Bayer Corporation has recently launched Round II in its ‘epic’ battle against Cipla over the manufacture and sale of its patented drug ‘Nexavar’ (sorafenib), which has been approved to treat kidney and liver cancer. The Bayer has claimed that by launching a generic version of the drug, Cipla has infringed on its Indian patent no. 215758. Unfortunately the IPIRS system on the Patent Office website has failed to display any information on this patent.
The first hearing of the present patent infringement suit was on the 22nd of March, 2010 before the High Court of Delhi. On this date summons were issued to Cipla and the next date of hearing was fixed on the 23rd of April, 2010. It is not clear whether the Court will hear arguments on the interim injunction application on this date.
In my previous avatar as a practicing lawyer before the Delhi High Court I witnessed that interim injunction applications can take upto 12-16 months to be decided.

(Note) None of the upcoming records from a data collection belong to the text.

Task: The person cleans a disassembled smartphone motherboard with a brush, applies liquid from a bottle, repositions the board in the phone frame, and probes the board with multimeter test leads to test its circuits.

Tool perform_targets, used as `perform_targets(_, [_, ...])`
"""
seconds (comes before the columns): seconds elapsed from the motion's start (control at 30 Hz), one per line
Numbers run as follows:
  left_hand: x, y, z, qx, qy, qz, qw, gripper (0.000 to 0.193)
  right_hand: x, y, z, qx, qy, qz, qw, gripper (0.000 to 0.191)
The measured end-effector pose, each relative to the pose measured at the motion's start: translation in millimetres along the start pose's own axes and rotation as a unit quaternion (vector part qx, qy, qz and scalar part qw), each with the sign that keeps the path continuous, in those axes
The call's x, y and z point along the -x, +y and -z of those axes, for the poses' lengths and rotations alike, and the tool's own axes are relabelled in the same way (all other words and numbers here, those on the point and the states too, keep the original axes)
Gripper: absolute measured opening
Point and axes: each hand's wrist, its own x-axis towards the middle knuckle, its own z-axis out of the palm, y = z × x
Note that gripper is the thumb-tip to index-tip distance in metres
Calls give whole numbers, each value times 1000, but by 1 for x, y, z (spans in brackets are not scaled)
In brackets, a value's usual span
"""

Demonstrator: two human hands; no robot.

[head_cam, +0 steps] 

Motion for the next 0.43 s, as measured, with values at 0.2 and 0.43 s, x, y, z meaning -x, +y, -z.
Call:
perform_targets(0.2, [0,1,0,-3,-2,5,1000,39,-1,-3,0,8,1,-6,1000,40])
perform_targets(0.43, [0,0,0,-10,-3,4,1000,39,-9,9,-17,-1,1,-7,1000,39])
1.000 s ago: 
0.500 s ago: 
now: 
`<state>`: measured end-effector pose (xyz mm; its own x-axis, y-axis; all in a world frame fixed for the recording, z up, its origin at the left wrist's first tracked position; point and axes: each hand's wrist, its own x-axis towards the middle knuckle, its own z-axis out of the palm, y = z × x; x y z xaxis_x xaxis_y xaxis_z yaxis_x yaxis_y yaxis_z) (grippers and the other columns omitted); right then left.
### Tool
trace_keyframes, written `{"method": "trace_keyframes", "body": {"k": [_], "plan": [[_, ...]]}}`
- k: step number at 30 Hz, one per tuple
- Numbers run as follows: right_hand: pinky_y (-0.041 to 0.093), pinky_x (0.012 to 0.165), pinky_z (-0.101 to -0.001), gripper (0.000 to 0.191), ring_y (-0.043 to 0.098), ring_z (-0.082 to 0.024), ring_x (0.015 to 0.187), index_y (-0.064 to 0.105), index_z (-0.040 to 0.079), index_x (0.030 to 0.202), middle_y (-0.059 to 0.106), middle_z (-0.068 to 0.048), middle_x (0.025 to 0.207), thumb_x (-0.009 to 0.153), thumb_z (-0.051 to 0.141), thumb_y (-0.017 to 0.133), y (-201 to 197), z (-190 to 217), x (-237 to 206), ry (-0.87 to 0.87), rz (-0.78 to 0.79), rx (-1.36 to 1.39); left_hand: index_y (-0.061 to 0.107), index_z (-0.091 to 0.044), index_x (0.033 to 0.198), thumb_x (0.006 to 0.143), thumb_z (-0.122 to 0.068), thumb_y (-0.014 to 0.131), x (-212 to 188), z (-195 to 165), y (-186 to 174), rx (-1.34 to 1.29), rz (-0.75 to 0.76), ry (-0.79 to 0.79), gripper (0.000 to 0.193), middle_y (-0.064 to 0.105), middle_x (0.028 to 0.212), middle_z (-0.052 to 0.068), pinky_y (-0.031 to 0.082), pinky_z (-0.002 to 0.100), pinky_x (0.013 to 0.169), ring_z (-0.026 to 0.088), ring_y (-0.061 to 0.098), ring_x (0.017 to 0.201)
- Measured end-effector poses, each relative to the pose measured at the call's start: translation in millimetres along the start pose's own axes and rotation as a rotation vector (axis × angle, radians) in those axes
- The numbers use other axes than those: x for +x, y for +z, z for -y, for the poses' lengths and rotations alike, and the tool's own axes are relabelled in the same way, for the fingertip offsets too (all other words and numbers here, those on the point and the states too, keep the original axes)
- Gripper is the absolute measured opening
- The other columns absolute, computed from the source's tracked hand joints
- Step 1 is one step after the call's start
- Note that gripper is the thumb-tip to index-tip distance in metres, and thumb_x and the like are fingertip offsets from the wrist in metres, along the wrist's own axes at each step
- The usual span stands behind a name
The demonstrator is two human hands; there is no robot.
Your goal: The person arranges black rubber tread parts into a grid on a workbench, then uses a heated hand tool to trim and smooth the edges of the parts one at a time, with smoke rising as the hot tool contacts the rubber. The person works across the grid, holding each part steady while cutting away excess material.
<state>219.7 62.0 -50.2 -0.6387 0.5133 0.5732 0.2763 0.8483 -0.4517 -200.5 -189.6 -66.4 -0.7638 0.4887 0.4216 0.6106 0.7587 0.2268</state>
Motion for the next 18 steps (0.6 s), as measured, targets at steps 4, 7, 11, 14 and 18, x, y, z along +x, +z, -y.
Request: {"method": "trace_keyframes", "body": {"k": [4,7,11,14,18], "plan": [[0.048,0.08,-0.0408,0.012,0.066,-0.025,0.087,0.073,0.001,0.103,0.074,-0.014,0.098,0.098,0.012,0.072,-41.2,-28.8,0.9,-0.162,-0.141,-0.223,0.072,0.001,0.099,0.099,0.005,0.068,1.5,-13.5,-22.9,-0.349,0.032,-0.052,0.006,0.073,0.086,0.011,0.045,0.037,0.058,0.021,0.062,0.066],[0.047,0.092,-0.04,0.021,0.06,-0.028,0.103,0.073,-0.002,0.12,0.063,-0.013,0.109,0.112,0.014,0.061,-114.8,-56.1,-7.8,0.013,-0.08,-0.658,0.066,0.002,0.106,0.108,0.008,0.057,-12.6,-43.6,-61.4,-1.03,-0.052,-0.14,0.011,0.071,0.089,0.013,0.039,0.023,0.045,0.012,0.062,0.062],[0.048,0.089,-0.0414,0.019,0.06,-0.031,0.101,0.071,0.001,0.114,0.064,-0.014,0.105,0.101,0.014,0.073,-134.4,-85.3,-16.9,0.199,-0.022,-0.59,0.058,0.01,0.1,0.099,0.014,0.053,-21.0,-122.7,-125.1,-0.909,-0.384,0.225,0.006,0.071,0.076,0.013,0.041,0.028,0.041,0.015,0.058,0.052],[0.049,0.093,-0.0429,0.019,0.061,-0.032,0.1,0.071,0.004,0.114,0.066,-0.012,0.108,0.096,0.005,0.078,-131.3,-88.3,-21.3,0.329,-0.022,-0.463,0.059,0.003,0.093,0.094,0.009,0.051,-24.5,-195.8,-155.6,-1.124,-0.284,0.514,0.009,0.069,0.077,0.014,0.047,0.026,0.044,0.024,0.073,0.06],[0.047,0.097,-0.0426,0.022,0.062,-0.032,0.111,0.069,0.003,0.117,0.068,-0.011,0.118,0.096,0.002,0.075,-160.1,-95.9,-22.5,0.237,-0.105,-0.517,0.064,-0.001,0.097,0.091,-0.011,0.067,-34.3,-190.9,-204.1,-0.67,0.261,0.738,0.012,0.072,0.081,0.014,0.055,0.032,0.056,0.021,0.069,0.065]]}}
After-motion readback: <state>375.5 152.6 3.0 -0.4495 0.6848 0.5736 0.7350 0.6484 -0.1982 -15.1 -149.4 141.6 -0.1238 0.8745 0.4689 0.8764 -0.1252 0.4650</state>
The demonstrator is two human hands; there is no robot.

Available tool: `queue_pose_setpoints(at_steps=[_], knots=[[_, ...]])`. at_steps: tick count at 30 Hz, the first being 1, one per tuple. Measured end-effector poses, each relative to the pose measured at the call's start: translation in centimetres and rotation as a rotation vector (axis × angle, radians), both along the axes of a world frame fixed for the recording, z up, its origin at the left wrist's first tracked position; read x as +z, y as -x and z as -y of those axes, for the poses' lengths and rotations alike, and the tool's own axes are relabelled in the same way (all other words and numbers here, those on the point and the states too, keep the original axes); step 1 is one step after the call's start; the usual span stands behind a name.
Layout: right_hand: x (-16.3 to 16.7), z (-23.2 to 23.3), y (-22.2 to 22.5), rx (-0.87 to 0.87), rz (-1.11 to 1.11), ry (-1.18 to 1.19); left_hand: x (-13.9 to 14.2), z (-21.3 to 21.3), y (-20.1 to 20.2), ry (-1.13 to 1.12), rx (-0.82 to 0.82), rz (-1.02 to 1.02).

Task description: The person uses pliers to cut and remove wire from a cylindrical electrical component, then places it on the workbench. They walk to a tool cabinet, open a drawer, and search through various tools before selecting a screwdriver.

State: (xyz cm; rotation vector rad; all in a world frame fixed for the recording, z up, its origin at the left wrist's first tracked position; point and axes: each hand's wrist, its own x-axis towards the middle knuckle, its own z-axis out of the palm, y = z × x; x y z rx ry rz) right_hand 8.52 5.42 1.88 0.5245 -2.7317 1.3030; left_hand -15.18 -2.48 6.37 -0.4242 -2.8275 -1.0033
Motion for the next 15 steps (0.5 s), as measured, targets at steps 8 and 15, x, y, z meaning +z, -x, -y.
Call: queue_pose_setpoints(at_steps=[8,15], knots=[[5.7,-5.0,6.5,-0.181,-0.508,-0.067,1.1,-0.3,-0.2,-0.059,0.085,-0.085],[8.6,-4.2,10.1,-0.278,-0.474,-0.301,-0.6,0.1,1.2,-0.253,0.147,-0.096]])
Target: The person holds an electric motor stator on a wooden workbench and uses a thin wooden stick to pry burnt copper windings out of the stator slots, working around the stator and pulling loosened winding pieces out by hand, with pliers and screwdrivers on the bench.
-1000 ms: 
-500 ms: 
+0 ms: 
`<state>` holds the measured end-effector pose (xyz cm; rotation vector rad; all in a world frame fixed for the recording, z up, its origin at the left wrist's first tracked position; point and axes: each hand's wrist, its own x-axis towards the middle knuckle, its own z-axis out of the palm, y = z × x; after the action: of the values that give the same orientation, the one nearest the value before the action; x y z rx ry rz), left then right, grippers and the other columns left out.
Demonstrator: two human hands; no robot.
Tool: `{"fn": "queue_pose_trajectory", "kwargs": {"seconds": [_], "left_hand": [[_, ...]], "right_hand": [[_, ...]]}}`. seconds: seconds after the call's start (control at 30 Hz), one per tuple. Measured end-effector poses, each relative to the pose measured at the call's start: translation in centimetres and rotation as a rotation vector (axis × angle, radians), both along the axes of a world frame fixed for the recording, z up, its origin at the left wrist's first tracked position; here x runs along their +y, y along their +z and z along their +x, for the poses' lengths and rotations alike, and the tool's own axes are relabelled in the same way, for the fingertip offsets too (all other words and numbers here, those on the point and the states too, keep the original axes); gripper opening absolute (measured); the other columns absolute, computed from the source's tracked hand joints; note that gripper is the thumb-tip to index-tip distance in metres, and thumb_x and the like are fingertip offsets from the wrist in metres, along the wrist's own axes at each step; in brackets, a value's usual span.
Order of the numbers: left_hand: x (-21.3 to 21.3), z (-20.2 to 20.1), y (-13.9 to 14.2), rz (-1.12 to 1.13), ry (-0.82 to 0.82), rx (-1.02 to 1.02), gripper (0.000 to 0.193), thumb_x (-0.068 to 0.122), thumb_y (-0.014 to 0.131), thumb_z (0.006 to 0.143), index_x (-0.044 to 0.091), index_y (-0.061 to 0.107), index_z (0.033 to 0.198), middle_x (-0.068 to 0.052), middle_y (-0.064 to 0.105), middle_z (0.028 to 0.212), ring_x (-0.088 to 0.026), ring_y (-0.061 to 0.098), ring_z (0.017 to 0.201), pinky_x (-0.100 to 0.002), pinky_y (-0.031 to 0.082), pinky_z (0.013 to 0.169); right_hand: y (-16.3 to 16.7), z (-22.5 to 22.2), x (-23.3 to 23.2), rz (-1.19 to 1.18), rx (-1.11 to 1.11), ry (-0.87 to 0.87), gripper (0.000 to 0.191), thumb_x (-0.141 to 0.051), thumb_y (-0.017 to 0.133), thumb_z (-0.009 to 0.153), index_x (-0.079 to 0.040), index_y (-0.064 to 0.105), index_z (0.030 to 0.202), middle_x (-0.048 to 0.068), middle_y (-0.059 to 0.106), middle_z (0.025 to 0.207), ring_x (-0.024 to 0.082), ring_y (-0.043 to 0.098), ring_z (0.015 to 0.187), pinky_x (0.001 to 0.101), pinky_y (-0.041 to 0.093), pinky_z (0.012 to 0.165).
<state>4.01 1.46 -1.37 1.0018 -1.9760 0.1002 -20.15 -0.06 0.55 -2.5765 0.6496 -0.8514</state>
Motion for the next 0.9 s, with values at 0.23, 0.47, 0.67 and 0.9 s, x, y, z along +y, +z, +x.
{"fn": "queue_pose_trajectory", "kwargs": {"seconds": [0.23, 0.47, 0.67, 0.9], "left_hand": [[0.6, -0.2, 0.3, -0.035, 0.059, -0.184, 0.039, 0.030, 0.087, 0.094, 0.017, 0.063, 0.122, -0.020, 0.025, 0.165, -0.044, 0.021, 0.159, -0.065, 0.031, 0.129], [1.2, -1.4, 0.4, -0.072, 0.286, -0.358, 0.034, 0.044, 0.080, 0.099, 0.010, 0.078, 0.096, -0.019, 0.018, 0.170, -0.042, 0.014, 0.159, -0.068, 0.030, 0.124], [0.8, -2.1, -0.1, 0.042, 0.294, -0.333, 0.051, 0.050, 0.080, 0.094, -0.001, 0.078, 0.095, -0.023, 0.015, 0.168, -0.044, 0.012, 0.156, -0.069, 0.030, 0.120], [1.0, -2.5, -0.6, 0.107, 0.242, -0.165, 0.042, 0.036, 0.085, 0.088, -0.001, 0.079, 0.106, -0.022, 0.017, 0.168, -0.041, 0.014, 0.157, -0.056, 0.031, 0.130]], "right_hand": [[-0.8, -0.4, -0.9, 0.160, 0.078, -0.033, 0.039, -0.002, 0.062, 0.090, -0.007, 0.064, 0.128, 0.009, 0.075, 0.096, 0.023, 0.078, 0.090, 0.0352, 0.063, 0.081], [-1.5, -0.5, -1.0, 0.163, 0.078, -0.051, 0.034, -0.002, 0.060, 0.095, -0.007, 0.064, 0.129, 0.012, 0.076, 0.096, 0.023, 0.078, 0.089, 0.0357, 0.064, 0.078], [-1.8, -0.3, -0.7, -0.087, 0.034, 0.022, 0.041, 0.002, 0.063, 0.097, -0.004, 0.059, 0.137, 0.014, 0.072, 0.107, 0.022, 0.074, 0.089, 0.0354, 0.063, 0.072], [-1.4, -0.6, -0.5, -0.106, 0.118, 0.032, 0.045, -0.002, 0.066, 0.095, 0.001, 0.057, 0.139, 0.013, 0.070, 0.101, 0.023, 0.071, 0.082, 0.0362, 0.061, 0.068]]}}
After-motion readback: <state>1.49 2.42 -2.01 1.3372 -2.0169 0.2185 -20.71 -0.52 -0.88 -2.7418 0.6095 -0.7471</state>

Round I of the litigation: Round I of the Bayer-Cipla litigation was initiated in 2008 when Bayer filed a writ before the Delhi High Court requesting directions to the Drug Controller General of India to deny Cipla’s request for marketing approval to launch a generic version of Bayer’s patented drug – ‘Nexavar’. That round of litigation ended in a disaster with Bayer losing spectacularly before both the Single Judge and the Division Bench of the Delhi High Court. Currently an appeal (No. 6540/2010) against the Order of the Division Bench of the Delhi High Court is pending before the Supreme Court of India and is listed for final arguments and disposal on the 3rd of August, 2010. We had blogged extensively on this topic earlier over here and here.

I. The main ‘Players’ in the Courtroom
Bayer’s present suit is one that guarantees to stand out in terms of quality arguments especially since the lawyers and the judge involved in its adjudication have more than adequate experience in pharmaceutical patents.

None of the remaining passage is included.